* Brief *
Every line below from the one containing "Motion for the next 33" to the final line must be reproduced exactly, and no other line may appear in the answer.

Provided records: Begin

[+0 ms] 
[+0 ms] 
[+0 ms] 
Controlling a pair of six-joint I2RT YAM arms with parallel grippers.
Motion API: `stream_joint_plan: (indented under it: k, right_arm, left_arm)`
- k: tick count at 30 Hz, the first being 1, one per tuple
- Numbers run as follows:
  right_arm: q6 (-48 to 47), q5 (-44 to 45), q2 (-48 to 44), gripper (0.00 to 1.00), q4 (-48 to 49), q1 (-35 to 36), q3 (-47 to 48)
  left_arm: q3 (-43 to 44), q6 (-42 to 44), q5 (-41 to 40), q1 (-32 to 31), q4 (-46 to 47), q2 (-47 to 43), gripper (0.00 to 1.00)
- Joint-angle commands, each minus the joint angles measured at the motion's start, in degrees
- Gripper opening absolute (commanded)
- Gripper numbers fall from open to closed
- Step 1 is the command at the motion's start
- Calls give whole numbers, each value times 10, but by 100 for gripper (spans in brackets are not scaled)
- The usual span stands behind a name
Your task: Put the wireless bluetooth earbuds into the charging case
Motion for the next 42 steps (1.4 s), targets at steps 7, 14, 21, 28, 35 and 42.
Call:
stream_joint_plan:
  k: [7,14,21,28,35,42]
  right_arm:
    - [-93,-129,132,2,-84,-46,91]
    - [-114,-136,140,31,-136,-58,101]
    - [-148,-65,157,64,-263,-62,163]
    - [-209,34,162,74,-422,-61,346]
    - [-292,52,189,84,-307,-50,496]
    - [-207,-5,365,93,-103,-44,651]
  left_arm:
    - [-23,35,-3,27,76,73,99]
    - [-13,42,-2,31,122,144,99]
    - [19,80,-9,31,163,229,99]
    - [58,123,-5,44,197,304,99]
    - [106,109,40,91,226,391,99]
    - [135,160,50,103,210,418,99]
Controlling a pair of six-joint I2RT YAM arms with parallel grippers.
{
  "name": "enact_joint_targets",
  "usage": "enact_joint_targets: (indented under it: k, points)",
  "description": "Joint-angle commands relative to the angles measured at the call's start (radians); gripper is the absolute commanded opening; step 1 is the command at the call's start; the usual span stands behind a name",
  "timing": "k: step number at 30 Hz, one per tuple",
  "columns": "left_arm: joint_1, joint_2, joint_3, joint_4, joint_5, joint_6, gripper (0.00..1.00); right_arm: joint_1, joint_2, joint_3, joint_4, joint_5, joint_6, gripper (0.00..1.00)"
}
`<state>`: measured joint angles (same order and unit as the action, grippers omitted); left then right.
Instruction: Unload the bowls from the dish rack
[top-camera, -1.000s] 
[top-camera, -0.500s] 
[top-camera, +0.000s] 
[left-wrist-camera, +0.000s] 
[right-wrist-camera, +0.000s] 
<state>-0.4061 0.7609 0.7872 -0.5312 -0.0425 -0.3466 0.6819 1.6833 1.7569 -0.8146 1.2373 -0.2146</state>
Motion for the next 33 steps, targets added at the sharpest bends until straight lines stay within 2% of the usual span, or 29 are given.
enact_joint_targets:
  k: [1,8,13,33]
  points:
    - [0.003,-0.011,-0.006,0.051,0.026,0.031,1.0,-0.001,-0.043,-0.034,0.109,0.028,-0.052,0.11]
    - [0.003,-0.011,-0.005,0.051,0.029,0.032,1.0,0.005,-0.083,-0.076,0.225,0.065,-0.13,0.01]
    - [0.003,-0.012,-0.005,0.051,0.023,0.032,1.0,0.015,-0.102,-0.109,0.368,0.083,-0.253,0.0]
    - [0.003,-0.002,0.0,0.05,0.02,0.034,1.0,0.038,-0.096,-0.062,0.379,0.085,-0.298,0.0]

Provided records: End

* Problem solution *
Motion for the next 33 steps, targets added at the sharpest bends until straight lines stay within 2% of the usual span, or 29 are given.
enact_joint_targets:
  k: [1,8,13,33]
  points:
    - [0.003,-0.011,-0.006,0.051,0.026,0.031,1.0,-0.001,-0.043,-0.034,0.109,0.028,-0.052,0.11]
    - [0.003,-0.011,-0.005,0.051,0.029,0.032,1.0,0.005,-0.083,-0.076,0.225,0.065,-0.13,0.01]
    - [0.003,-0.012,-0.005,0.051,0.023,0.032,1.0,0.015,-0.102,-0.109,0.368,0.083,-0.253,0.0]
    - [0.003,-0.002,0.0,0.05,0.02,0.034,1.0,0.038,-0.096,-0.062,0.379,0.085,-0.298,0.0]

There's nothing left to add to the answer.